What the task asks » Please print, exactly, only the lines in the entries below from the line that has "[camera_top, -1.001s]" through the line that has "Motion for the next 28". Pictures don't go in.

☆ ☆ ☆ ☆ ☆

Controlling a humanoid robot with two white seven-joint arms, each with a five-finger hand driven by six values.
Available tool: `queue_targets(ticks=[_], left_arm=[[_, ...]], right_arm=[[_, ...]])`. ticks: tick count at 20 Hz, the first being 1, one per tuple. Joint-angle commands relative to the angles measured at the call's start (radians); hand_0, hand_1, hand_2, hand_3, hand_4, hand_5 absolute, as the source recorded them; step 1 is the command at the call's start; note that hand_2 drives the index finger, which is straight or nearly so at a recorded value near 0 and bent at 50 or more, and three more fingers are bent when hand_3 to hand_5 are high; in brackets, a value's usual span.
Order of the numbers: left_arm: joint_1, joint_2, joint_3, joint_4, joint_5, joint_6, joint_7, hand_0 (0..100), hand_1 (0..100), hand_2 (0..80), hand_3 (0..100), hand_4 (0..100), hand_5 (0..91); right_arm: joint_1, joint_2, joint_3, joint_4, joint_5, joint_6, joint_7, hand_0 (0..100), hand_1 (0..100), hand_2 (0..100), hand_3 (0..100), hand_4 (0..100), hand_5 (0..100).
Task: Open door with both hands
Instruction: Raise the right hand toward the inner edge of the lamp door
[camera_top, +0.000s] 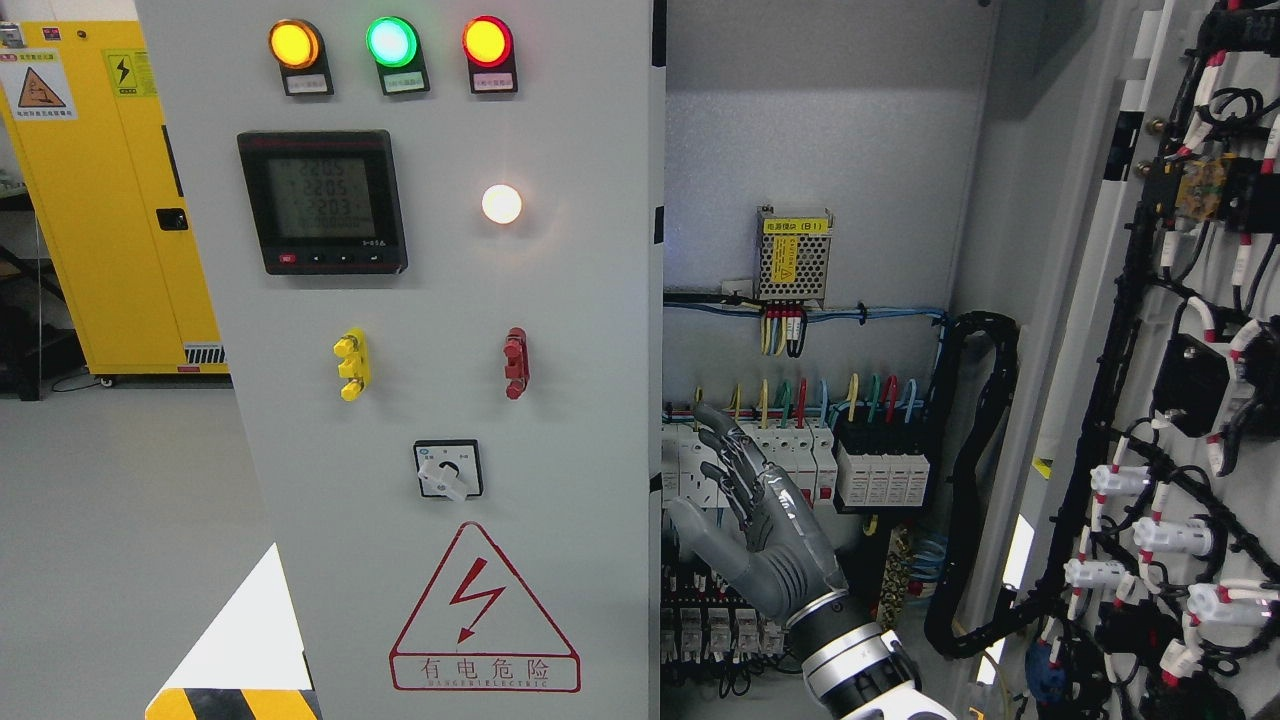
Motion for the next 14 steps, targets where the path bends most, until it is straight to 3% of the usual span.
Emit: queue_targets(ticks=[1,12,14], left_arm=[[0.0,0.031,0.0,0.0,0.0,0.0,0.0,12,56,0.0,0,0,0.0],[-0.001,0.031,0.0,0.0,0.0,0.0,0.0,12,56,0.0,0,0,0.0],[-0.001,0.031,0.0,-0.001,0.0,0.0,0.0,12,56,0.0,0,0,0.0]], right_arm=[[-0.036,0.0,-0.034,0.089,-0.017,0.021,0.001,0,50,4,0,0,0],[-0.081,-0.004,-0.023,0.082,-0.099,0.056,0.012,0,50,4,0,0,0],[-0.086,-0.004,-0.021,0.082,-0.128,0.076,0.032,0,50,4,0,0,0]])
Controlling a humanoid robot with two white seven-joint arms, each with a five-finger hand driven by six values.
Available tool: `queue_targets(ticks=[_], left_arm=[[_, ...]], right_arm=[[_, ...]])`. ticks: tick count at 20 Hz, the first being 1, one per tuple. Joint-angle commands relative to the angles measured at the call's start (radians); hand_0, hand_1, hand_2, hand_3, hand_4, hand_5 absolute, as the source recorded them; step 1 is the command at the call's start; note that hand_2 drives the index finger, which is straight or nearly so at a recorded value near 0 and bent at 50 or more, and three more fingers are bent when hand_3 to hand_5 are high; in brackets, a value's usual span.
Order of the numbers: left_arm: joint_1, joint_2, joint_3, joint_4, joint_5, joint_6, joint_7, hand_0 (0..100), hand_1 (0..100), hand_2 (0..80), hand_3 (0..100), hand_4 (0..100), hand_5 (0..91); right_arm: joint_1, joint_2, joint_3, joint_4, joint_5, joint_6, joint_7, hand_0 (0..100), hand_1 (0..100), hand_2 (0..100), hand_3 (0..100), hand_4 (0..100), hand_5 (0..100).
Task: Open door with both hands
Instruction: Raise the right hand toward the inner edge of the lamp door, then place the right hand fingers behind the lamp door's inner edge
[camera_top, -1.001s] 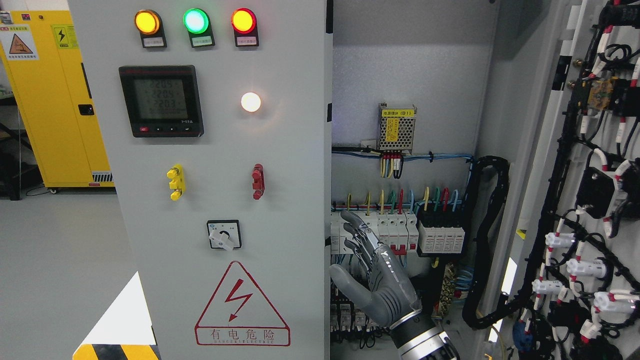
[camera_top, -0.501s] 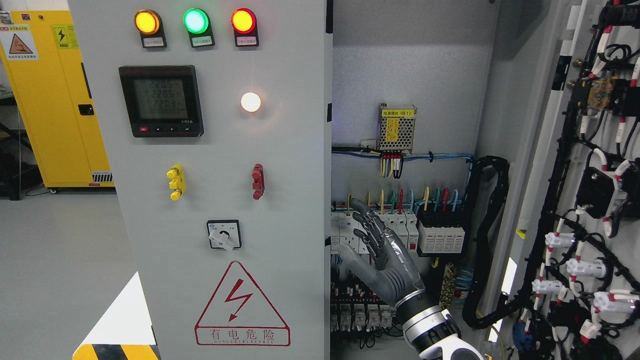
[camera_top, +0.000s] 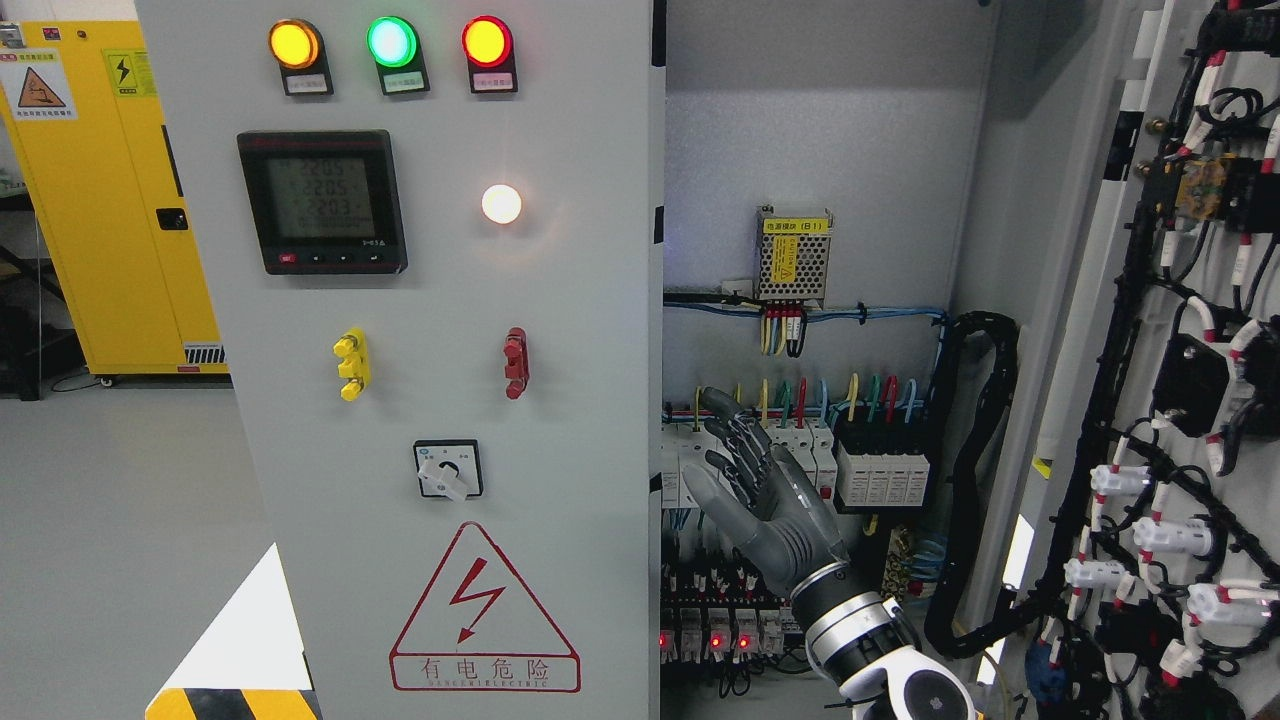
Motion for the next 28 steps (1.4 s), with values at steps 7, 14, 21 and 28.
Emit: queue_targets(ticks=[7,14,21,28], left_arm=[[0.0,0.029,0.0,0.0,0.0,0.0,0.0,12,56,0.0,0,0,0.0],[0.0,0.031,0.0,0.0,0.0,0.0,0.0,12,56,0.0,0,0,0.0],[0.0,0.032,0.0,0.0,0.0,0.0,0.0,12,56,0.0,0,0,0.0],[0.0,0.034,0.0,0.0,0.0,0.0,0.0,12,56,0.0,0,0,0.0]], right_arm=[[-0.051,-0.002,-0.007,0.029,-0.051,0.051,0.061,0,50,4,0,0,0],[-0.085,0.001,-0.009,0.057,-0.092,0.088,0.11,0,50,4,0,0,0],[-0.092,0.006,-0.012,0.084,-0.093,0.088,0.14,0,50,4,0,0,0],[-0.12,0.011,-0.024,0.127,-0.093,0.088,0.214,0,50,4,0,0,0]])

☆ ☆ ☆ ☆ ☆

Written response »
[camera_top, -1.001s] 
[camera_top, -0.501s] 
[camera_top, +0.000s] 
Motion for the next 28 steps (1.4 s), with values at steps 7, 14, 21 and 28.

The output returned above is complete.